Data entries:

□ □ □ □

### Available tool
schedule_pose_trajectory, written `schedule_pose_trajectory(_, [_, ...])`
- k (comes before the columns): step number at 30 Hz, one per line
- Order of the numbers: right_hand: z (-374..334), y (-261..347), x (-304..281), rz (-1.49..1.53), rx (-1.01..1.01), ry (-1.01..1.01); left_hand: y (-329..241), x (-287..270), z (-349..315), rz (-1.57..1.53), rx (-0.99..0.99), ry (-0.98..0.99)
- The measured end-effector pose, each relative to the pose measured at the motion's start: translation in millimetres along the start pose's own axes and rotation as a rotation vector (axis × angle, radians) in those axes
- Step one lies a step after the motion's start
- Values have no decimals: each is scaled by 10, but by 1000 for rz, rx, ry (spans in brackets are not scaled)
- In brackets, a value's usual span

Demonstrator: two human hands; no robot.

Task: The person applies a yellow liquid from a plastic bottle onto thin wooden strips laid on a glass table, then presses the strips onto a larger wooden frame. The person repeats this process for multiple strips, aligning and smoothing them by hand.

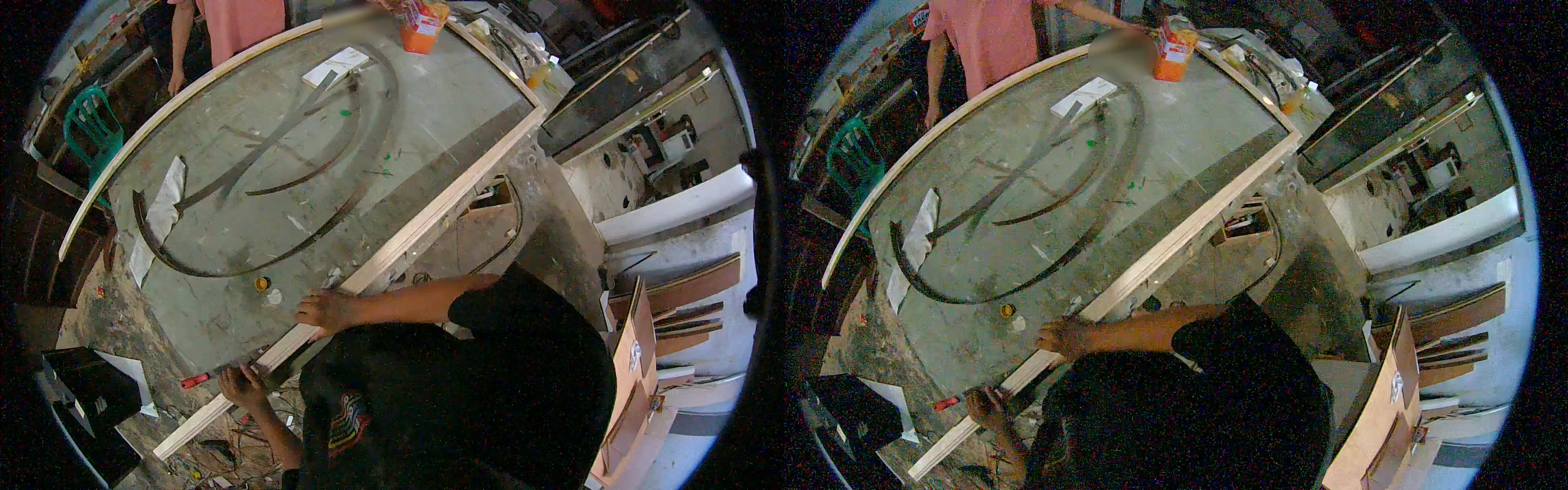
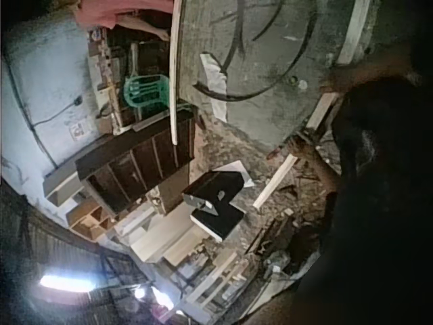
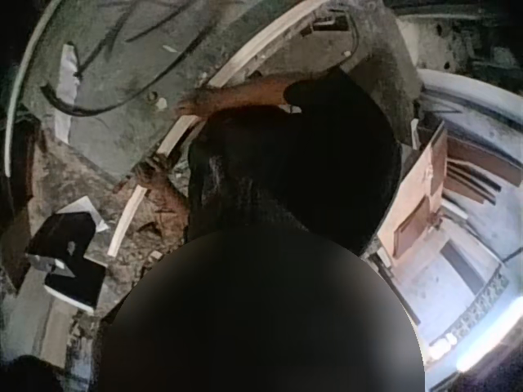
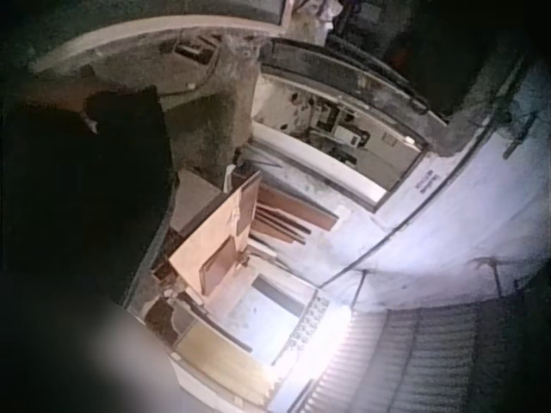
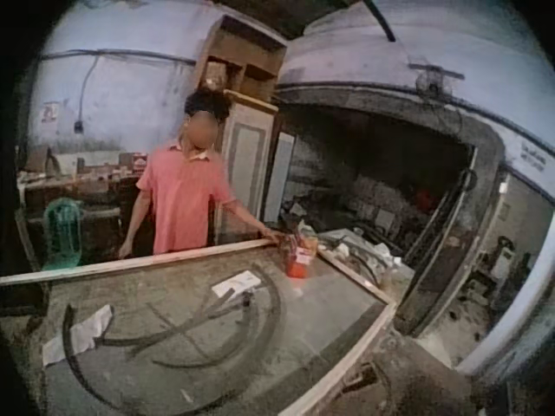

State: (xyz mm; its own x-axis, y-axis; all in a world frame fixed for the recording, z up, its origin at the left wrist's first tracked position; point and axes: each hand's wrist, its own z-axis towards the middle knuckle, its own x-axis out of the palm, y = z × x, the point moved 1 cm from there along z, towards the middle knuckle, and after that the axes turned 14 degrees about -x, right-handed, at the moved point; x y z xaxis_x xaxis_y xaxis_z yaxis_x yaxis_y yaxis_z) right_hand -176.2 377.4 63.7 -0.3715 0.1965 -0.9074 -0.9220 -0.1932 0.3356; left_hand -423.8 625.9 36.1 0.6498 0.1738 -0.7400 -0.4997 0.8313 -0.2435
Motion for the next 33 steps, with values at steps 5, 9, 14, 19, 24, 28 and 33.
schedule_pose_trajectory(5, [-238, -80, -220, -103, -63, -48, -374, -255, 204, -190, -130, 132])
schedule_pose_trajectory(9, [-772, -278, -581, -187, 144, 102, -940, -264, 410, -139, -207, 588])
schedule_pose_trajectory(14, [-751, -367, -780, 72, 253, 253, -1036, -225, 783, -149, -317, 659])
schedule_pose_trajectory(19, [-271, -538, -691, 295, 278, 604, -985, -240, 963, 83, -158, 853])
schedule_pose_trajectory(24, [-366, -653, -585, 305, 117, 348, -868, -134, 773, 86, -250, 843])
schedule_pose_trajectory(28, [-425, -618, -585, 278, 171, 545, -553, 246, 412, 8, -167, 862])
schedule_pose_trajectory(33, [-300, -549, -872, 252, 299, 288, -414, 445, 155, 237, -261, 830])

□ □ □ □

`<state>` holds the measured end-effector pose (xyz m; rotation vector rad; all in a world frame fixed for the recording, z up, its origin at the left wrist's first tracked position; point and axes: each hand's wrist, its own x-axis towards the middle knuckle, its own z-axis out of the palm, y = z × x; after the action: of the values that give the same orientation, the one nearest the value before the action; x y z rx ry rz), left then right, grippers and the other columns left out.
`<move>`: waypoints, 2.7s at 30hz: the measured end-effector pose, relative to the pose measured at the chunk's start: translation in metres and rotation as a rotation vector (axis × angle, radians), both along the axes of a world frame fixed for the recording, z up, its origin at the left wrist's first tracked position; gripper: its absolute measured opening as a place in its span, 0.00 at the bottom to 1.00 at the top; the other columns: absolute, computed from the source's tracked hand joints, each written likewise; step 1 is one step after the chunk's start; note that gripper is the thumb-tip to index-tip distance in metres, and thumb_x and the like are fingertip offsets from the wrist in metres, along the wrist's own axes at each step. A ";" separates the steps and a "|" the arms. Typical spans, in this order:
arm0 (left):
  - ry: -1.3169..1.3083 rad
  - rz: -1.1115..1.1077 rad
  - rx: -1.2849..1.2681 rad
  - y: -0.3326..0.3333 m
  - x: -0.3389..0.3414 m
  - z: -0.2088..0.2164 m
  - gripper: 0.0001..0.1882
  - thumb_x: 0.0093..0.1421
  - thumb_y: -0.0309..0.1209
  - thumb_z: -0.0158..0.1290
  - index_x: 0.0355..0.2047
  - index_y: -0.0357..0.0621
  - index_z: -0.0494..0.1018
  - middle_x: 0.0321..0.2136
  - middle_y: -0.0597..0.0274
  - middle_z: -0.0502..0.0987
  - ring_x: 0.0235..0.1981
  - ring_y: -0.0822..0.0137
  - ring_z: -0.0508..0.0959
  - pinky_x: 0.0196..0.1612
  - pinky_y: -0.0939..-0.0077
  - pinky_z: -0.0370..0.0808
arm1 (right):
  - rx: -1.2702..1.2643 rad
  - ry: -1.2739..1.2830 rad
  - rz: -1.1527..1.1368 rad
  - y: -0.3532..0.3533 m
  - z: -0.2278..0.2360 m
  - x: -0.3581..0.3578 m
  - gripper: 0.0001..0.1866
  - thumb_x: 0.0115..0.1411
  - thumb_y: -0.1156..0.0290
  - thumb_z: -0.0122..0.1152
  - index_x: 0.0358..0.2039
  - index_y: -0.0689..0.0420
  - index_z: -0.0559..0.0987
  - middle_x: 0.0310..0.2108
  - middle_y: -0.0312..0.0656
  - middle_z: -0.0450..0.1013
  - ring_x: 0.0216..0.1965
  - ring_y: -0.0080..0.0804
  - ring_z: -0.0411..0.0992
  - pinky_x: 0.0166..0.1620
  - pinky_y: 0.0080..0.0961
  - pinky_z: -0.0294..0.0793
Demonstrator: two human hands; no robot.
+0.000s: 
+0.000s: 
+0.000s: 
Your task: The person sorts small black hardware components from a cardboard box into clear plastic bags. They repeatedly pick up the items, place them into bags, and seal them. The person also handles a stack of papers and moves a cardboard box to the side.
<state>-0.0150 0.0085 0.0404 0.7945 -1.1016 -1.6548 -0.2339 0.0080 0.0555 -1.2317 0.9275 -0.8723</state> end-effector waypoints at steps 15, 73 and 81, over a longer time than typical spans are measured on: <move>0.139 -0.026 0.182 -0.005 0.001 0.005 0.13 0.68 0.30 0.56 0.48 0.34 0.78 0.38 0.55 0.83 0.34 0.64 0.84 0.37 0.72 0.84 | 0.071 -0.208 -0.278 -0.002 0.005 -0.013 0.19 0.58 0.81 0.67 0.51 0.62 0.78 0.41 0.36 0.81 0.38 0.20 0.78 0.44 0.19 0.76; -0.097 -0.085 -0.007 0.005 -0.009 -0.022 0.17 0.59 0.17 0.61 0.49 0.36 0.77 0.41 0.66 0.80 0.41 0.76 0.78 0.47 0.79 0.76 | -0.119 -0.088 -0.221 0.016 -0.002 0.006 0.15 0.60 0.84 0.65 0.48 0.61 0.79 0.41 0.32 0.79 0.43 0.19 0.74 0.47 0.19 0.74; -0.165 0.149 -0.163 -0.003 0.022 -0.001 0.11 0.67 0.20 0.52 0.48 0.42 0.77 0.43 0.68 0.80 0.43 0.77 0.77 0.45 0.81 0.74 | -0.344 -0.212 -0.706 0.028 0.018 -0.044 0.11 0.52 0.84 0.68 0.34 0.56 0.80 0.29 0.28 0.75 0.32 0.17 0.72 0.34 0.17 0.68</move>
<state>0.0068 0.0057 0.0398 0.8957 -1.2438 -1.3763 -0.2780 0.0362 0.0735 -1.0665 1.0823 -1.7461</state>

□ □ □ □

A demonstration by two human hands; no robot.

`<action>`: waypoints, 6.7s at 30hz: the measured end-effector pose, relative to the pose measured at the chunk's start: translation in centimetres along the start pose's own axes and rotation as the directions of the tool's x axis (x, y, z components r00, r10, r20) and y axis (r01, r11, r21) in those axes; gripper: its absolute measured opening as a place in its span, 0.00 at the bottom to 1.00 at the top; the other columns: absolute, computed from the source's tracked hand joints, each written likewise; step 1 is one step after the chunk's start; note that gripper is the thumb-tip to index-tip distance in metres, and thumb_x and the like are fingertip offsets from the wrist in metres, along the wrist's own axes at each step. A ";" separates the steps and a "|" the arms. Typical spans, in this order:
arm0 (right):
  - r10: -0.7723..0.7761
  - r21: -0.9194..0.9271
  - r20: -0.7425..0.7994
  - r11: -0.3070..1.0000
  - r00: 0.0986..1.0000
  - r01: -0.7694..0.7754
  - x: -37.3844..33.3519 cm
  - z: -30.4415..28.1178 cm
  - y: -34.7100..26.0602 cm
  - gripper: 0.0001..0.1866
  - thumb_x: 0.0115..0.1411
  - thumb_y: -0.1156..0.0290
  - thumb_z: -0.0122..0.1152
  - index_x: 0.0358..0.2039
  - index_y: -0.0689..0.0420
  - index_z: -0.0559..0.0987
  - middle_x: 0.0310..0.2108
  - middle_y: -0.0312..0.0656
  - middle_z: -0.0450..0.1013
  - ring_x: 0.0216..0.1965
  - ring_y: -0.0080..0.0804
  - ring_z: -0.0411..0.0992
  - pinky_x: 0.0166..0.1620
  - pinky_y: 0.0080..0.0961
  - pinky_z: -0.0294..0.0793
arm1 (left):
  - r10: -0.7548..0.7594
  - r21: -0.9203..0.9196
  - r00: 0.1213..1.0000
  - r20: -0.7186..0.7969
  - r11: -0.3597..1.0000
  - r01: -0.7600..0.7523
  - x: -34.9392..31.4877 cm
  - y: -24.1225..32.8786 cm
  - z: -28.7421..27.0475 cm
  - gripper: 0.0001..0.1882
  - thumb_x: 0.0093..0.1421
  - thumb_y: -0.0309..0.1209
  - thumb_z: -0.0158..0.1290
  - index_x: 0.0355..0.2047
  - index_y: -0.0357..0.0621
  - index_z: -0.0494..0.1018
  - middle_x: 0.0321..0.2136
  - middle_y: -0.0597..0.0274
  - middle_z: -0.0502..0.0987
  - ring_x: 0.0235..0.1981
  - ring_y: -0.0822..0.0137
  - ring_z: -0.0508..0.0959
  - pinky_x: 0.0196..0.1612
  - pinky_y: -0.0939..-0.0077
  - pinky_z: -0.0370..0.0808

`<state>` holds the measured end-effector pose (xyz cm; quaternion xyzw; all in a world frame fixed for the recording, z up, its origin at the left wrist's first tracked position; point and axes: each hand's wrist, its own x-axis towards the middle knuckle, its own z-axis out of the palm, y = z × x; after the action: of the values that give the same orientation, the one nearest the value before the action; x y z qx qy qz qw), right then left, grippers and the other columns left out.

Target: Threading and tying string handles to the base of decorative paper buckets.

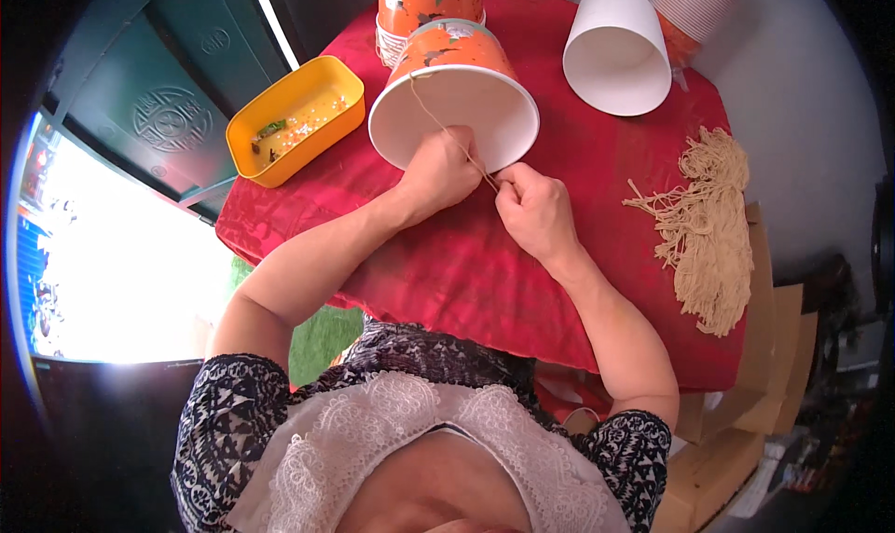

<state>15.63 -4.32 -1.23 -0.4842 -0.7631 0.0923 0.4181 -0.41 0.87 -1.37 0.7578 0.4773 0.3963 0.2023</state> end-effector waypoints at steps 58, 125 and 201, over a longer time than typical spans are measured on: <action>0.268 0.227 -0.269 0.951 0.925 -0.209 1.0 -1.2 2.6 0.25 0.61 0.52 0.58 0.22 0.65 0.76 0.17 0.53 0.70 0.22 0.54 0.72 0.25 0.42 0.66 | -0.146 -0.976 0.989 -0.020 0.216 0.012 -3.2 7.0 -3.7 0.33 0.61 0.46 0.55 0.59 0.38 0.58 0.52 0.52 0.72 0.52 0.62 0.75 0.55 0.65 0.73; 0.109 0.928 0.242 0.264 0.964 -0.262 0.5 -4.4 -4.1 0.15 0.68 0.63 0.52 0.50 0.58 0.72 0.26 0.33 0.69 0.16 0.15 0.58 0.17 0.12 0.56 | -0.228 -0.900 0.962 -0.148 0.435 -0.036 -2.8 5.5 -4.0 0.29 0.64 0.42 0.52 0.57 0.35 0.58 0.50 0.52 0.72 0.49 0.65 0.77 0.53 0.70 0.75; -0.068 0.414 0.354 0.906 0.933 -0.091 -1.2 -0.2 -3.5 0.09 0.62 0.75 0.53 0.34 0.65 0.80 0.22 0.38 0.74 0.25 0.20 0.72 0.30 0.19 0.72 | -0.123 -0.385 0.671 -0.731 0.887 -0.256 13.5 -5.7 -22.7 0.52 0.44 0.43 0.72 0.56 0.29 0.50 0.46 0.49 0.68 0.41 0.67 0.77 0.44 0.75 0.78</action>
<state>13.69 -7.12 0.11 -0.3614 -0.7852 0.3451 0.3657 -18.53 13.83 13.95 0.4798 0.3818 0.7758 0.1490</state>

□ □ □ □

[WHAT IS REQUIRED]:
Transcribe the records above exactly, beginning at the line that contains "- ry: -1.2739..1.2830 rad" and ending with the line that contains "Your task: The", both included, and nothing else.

[ANSWER TO THIS TASK]:
  - ry: -1.2739..1.2830 rad
  - rz: -1.1527..1.1368 rad
  - y: -0.3532..0.3533 m
  - z: -0.2278..0.2360 m
  - x: -0.3581..0.3578 m
  - gripper: 0.0001..0.1866
  - thumb_x: 0.0115..0.1411
  - thumb_y: -0.1156..0.0290
  - thumb_z: -0.0122..0.1152
  - index_x: 0.0358..0.2039
  - index_y: -0.0689..0.0420
  - index_z: -0.0559..0.0987
  - middle_x: 0.0310..0.2108
  - middle_y: -0.0312..0.0656
  - middle_z: -0.0450..0.1013
  - ring_x: 0.0216..0.1965
  - ring_y: -0.0080..0.0804
  - ring_z: -0.0411..0.0992
  - pinky_x: 0.0166..0.1620
  - pinky_y: 0.0080..0.0961
  - pinky_z: -0.0294..0.0793
Demonstrator: two human hands; no robot.
+0.000s: 
+0.000s: 
+0.000s: 
Your task: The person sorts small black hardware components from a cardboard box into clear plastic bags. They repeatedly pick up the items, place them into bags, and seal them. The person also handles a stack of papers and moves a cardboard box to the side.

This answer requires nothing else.